• ACTIVITY: Reproduce the full listing below exactly. Do not include the pictures.

• DATASET SECTION:
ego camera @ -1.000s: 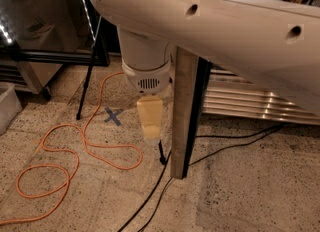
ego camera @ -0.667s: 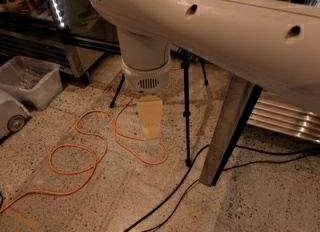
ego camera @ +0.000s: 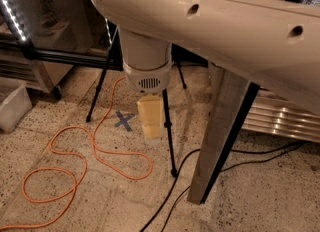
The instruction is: Close left fridge door
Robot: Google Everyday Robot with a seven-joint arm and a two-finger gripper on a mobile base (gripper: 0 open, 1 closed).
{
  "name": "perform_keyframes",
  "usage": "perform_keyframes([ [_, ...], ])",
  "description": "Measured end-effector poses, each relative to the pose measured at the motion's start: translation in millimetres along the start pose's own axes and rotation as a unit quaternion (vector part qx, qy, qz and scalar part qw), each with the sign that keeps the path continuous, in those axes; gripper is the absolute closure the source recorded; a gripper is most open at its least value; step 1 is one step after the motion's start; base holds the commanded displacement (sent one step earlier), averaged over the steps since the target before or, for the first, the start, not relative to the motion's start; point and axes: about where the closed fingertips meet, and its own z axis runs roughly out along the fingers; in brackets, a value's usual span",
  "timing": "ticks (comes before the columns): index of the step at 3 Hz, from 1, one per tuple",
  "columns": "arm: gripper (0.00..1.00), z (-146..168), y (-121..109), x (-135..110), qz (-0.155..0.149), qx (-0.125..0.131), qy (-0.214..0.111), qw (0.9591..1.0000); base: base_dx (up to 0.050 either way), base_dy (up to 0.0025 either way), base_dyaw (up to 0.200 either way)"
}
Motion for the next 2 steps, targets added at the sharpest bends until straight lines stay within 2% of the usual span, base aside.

• ANSWER AREA:
ego camera @ -1.000s: 
ego camera @ -0.667s: 
ego camera @ +0.000s: 
The instruction is: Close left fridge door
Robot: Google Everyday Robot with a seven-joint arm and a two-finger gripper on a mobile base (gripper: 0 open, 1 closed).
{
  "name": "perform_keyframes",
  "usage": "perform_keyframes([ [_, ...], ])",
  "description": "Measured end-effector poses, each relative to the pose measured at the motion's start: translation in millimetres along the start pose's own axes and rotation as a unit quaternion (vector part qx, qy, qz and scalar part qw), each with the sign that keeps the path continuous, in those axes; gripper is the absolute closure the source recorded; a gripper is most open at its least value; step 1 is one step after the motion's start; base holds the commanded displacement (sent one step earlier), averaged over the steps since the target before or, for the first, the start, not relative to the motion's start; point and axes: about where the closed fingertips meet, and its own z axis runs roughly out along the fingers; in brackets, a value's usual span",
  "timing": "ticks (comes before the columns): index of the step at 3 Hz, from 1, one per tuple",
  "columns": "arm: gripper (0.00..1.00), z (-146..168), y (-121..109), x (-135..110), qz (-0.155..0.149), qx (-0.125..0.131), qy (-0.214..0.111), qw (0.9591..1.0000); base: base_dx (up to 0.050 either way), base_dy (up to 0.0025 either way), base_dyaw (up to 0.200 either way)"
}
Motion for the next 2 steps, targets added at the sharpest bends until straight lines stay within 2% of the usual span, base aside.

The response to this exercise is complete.